- _ABOUT THIS EXERCISE_: Search the listing below for the word "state" and copy each line where it appears.

BEGIN DATASET EXCERPT

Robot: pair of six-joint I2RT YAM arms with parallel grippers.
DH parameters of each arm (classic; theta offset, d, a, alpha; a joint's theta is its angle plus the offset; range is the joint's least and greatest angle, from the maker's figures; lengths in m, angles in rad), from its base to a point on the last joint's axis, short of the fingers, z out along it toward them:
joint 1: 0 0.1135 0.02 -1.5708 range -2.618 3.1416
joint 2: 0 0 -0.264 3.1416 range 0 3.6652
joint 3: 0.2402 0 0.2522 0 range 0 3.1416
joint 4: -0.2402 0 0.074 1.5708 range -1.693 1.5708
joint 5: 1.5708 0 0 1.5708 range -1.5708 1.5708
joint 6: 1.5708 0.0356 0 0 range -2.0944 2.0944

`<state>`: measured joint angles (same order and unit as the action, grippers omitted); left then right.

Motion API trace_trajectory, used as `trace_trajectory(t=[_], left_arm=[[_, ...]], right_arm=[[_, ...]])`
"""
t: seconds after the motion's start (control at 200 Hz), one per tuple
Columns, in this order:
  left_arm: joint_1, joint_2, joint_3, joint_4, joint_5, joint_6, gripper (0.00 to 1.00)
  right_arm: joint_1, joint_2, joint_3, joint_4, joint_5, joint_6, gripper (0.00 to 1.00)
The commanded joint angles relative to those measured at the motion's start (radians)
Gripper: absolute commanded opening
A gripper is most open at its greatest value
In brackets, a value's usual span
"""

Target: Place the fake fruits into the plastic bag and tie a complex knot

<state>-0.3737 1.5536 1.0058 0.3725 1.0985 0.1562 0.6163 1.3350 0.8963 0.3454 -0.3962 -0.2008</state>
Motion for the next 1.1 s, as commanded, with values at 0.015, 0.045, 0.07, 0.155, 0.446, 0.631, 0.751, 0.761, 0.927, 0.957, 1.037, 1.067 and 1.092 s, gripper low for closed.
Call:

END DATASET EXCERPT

- _RESULT OF THIS TASK_:
`<state>`: measured joint angles (same order and unit as the action, grippers omitted); left then right.
<state>-0.3737 1.5536 1.0058 0.3725 1.0985 0.1562 0.6163 1.3350 0.8963 0.3454 -0.3962 -0.2008</state>

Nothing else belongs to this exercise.